### Directions
In the listing below, locate the line containing "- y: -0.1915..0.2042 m"; reproduce that line and all lines that follow it, unchanged.

### Dataset extract
□ □ □ □ □ □ □
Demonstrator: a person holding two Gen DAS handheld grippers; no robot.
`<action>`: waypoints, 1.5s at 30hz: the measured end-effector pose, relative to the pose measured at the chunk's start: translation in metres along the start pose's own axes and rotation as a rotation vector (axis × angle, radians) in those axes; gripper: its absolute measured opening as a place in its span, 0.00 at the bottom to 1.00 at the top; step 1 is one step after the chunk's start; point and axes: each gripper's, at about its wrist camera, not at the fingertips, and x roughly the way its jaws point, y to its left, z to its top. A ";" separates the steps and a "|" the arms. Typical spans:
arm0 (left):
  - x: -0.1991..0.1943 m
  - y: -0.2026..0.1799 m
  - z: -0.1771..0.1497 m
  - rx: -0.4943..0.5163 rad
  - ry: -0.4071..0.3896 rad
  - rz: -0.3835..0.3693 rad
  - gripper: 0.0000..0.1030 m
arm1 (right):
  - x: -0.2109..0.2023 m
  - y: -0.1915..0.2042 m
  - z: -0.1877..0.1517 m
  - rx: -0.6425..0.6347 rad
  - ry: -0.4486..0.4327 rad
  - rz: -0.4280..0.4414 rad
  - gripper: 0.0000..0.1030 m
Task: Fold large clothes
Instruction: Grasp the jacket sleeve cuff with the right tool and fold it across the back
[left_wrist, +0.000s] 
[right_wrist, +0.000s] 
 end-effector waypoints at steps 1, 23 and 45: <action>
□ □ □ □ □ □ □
### Task result
  - y: -0.1915..0.2042 m
  - z: -0.1877..0.1517 m
  - rx: -0.6425..0.6347 rad
  - ry: -0.4486..0.4327 rad
  - rz: -0.4280..0.4414 rad
  - gripper: 0.0000..0.1030 m
Task: Fold large clothes
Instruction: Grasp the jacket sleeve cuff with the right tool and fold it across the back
[left_wrist, +0.000s] 
[right_wrist, +0.000s] 
 end-effector waypoints at steps 1, 23 and 45: <action>

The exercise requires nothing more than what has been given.